L’équipe ne savait plus quoi faire, souffrait avec elle, on a eu l’occasion d’en échanger, les infirmières me conseillaient d’harceler le médecin généraliste pour qu’elle appelle les soins palliatifs , j’ai fait cela et un jour le médecin m’a appelée, m’affirmant qu’elle les avait appelés et qu’ils avaient confirmé que la méthode était bonne : patch de morphine et un anxio en intra veineuse.
Puis ils ont augmenté, tant et si bien qu’effectivement à partir du samedi elle dormait beaucoup.
Son état s’est fortement dégradé, elle gémissait pendant la mobilisation de la toilette : les soignants lui faisaient une injection de morphine en plus 30 min avant la toilette.
J’ai hurlé en disant au médecin : vous avez arrêté la sédation, (elle avait ses directives anticipées pour ne pas vivre l’acharnement, donc j’ai compris et acquiescée) mais on sait où l’on va (vers la mort) alors aidez là ! et bien non on m’a répondu qu’en Franche Comté, on n’avait pas le droit, il y aurait des directives de l’ARS (Agence régionale de santé) pour interdire tout traitement en Ehpad, il y aurait eu de l’abus…

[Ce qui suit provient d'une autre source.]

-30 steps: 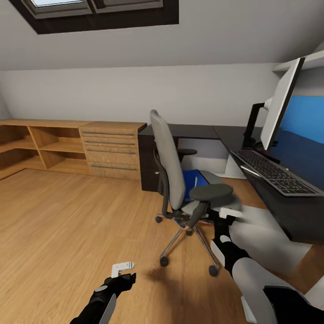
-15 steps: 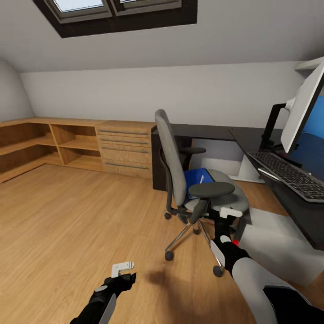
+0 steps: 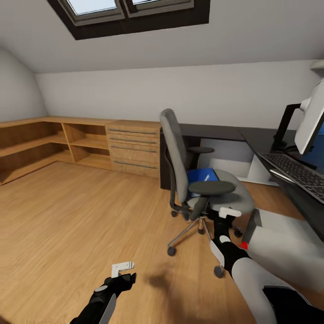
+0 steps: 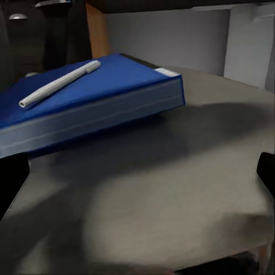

Mais là, n’était-ce pas abuser : de laisser une personne face à cela ? Seule ?
Je conclurai en disant qu’avec une mutation génétique comme celle-ci : aujourd’hui quand vous vous savez porteur ou porteuse, la condamnation est avérée , tant que vous n’êtes pas malade, tout va bien mais une fois que la maladie s’installe, le temps où les troubles cognitifs sont majeurs peut aller très vite alors pour témoigner j’ajouterai à toutes les têtes pensantes : pensez-vous vraiment que nous avons envie de vivre une vie de DFT ou de SLA, ne pensez-vous pas que l’on pourrait nous donner le choix de mourir avant certains stades ?
Merci pour votre attention, et pensées à toutes les familles porteuses de la mutation C9orf72 et toutes ces autres mutations, pensées à vous tous malades de Charcot et/ou de démence fronto temporale, la vie en Ehpad pour vous n’est pas adaptée.